Andrea Gutman, un ricercatore post-dottorato nel dipartimento UI di scienze psicologiche e cerebrali, ha guidato il team di ricercatori.
Ai ratti è stata fornita una leva che, se premuta, somministrava cocaina. Avevano accesso alla leva per 2 ore al giorno per 2 settimane. Per le successive 2 settimane, i ratti non hanno ricevuto cocaina quando hanno premuto la leva.
Man mano che i ratti si rendevano conto che le scorte di droga si erano esaurite, premevano sempre meno la leva, finché, alla fine del secondo periodo di 2 settimane, non la premevano affatto. I ratti avevano imparato a frenare le loro voglie.
A un secondo gruppo di ratti è stato dato lo stesso regime come i ratti di controllo: usando la cocaina per 2 settimane e poi andare senza di essa per le seconde 2 settimane. Per i primi 5 giorni della terza settimana senza cocaina, i ricercatori hanno spento l’attività dell’IL dei ratti per 20 secondi ogni volta che hanno premuto la leva.
Disattivare la corteccia infralimbica
Mettendo a tacere i neuroni dell’IL ad ogni pressione della leva, i ratti non hanno imparato a frenare il loro appetito. Invece, le loro voglie sono rimaste intense per tutto lo studio, anche quando non veniva somministrata alcuna droga.
È interessante notare che il secondo gruppo di ratti è stato anche più propensi alla ricaduta nella dipendenza rispetto a quelli che hanno subito una normale astinenza.
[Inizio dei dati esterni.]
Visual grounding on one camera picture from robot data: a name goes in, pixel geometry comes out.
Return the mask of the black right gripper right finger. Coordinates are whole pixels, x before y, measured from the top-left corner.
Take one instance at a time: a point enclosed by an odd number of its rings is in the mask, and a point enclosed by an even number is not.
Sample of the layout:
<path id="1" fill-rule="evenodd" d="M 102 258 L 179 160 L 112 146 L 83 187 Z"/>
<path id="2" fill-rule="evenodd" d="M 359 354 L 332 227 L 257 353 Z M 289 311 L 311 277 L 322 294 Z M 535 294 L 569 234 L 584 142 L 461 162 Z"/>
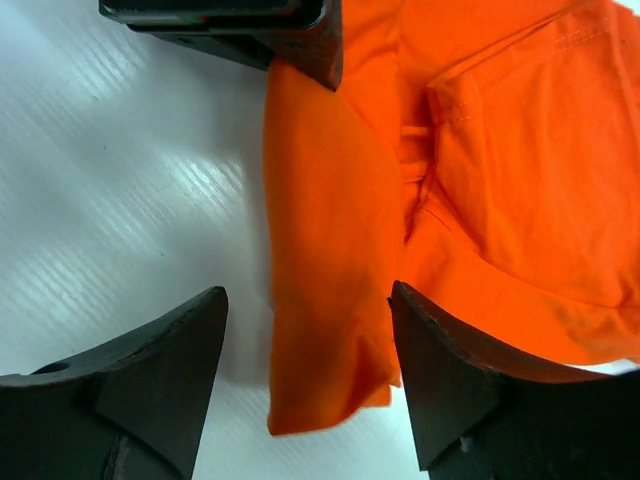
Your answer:
<path id="1" fill-rule="evenodd" d="M 419 468 L 432 479 L 635 479 L 639 375 L 514 348 L 396 282 L 394 340 Z"/>

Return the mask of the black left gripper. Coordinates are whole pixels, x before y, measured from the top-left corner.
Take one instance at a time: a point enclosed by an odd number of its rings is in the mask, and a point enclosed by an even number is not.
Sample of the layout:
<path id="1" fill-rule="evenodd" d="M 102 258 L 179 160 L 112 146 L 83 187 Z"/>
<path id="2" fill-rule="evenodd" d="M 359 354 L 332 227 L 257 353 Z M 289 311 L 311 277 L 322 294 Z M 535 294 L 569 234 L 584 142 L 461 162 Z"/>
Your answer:
<path id="1" fill-rule="evenodd" d="M 331 91 L 342 80 L 340 1 L 100 1 L 98 9 L 134 32 L 245 66 L 266 70 L 279 57 Z"/>

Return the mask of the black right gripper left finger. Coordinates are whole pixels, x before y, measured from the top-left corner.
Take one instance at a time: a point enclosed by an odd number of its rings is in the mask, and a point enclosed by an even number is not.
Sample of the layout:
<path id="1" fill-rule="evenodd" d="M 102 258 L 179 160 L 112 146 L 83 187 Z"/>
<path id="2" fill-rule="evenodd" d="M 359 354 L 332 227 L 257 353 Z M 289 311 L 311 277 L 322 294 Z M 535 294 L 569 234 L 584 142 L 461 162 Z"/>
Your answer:
<path id="1" fill-rule="evenodd" d="M 210 288 L 90 350 L 2 376 L 2 478 L 191 478 L 227 313 L 226 291 Z"/>

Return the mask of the orange t-shirt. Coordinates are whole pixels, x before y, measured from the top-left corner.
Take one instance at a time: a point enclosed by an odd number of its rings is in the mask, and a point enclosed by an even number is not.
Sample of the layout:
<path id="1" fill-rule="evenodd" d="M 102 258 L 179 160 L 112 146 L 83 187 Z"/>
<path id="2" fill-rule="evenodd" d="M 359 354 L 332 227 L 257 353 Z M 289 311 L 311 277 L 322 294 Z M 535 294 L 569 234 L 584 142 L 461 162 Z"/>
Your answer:
<path id="1" fill-rule="evenodd" d="M 400 382 L 387 299 L 569 365 L 639 358 L 639 15 L 613 1 L 347 1 L 330 91 L 268 73 L 268 428 Z"/>

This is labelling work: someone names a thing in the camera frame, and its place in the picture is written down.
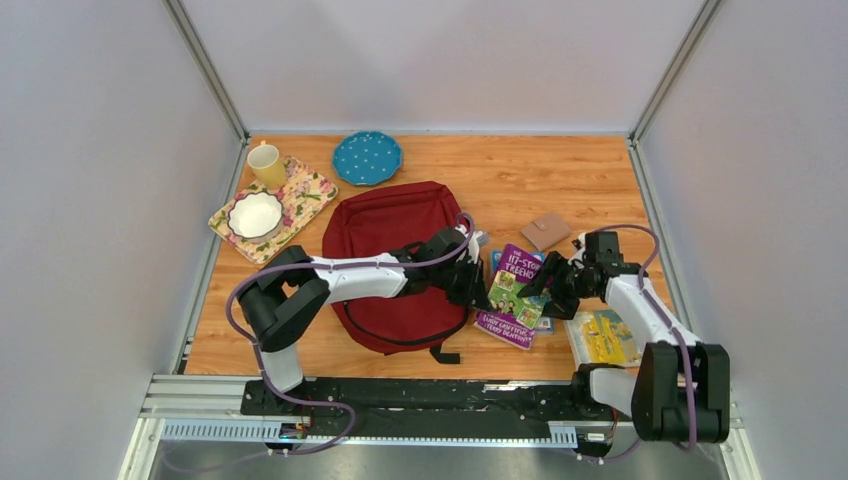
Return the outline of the purple treehouse book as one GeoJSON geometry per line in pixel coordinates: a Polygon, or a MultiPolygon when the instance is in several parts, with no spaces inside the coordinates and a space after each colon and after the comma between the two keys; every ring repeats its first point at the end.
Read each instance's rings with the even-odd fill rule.
{"type": "Polygon", "coordinates": [[[536,336],[546,300],[543,296],[520,297],[540,271],[544,255],[529,253],[513,244],[492,254],[493,277],[488,298],[492,311],[478,311],[473,325],[513,347],[529,350],[536,336]]]}

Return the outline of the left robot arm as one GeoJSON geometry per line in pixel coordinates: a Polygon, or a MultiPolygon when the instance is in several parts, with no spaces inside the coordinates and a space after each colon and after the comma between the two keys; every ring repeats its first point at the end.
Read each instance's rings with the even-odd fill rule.
{"type": "Polygon", "coordinates": [[[226,305],[239,305],[247,321],[241,333],[254,348],[268,403],[283,415],[304,405],[296,343],[327,304],[403,298],[436,288],[452,304],[488,309],[480,259],[487,242],[486,232],[458,225],[419,246],[365,258],[312,257],[294,246],[243,280],[226,305]]]}

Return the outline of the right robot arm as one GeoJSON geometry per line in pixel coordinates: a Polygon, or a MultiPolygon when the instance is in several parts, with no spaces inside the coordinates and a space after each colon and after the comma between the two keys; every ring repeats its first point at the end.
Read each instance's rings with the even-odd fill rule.
{"type": "Polygon", "coordinates": [[[602,300],[642,349],[636,374],[612,363],[579,366],[570,391],[577,415],[593,419],[611,407],[632,420],[640,439],[682,448],[728,438],[729,355],[684,328],[657,299],[642,265],[610,250],[572,259],[552,253],[519,294],[543,292],[548,313],[566,320],[581,300],[602,300]]]}

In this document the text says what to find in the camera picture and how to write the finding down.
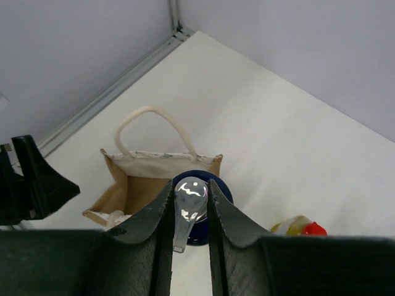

I risultati confermano il lavoro precedente che ha dimostrato un legame tra l’IL e la dipendenza, oltre a dare un’idea dell’importanza della tempistica. Il loro studio suggerisce che l’attività nell’IL subito dopo una pressione di livello non rinforzata è importante per ridurre il comportamento di ricerca della cocaina.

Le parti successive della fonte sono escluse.